Lessons to take from recent attacks on Facebook and Twitter
Recent attacks on social media sites, Facebook and Twitter, have revealed why security is becoming a problem in a society and economy that increasingly stores personal and business data online.
Today, businesses rely on workers to use technology to carry out their job responsibilities, and trust that their workers will protect company sensitive data. While they may not intentionally disclose information to unauthorised parties, cyber-criminals have developed ways to entrap workers so that a mere click of a mouse can put the company in jeopardy.
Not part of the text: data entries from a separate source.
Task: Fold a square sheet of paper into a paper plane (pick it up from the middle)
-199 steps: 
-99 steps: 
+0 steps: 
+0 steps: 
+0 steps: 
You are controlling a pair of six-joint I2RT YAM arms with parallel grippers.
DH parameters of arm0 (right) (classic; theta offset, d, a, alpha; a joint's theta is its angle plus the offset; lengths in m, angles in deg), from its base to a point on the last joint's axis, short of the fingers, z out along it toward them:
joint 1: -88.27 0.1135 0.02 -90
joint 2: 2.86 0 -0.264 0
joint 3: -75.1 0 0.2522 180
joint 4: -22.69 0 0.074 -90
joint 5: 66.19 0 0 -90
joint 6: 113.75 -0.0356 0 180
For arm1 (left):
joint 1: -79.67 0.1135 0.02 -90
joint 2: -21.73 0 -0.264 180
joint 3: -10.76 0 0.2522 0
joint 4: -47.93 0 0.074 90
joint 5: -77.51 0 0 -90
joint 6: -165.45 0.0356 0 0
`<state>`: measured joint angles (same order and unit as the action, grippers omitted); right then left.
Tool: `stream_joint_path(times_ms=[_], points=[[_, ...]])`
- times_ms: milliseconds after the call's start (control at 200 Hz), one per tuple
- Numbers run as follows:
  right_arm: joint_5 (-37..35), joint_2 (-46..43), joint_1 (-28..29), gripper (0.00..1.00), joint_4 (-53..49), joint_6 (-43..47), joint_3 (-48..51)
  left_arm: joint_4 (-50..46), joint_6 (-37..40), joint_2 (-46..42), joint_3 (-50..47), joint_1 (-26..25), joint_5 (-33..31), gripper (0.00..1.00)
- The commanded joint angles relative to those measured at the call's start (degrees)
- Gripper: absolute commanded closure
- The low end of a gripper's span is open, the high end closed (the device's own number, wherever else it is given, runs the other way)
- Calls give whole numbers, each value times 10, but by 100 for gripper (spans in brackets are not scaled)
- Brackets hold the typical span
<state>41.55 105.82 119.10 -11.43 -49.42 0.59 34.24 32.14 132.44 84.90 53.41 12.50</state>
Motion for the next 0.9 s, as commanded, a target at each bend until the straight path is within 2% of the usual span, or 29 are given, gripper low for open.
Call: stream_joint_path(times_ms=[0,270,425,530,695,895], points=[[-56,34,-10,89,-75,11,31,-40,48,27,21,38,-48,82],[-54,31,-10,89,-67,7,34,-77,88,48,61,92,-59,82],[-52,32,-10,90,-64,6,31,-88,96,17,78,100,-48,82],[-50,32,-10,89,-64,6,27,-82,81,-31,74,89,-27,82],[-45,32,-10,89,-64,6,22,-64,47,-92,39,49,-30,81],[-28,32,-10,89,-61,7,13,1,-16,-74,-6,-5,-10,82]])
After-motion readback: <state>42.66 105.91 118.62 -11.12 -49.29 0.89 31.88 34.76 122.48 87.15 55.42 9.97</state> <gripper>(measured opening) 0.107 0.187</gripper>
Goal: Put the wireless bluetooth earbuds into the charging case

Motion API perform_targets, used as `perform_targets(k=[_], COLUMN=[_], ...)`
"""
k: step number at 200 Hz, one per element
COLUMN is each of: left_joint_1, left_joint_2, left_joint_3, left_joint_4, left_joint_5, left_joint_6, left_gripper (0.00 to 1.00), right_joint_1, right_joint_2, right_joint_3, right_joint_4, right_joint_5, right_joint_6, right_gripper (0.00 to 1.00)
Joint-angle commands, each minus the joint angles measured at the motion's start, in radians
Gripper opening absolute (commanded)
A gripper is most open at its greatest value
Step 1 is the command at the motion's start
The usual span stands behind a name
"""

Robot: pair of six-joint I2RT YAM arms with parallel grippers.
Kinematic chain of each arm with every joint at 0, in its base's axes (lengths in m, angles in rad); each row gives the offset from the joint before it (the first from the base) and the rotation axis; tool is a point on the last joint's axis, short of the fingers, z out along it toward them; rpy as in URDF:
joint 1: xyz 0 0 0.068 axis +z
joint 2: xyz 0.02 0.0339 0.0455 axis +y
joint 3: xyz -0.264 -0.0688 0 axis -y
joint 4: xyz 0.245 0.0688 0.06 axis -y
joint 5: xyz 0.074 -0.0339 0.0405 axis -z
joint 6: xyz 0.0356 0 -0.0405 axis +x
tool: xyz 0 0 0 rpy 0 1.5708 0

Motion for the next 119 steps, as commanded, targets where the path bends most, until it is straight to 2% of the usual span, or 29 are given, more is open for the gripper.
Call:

For example, Facebook recently endured what was described to be, a “sophisticated attack”, where malware was uploaded onto the computers of several Facebook employees when they visited a mobile developer site that was compromised. Reports suggest that the same group of hackers targeted leading computing technology company, Apple, earlier this week in an attempt to acquire corporate secrets.
In January, Twitter was also the victim of cyber espionage, resulting in the theft of 250,000 usernames, passwords and email addresses. The attack left to question what the future may hold for compromised Twitter account holders though no damage is yet present.
In light of this, businesses need to consider the impact data leakage can have. Proprietary Information (PI) (such as internal corporate data and contact lists) or Personally Identifiable Information (PII) (such as credit card details) stolen in such circumstances can later be used by an attacker for reconnaissance purposes.
For the owner of the information, other than being bothered by telemarketers for instance, impacts can be as serious as identity theft or harassment such as cyber stalking and cyber bullying.
Privacy breaches of this nature, though not directly the fault of the company, can also result in them paying fines, penalties and costs to repair the damage. In the long-term, companies may lose customer confidence which may lead to the very loss of customers and revenue.
The main attack vector for cyber-criminals today is social media. With a growing number of businesses using social media to promote their products and services and connect with their customers, cyber-criminals have found the perfect entry point into a business’ network.
Unfortunately, since social media sites are served as web pages, it makes them vulnerable to any type of web application attack.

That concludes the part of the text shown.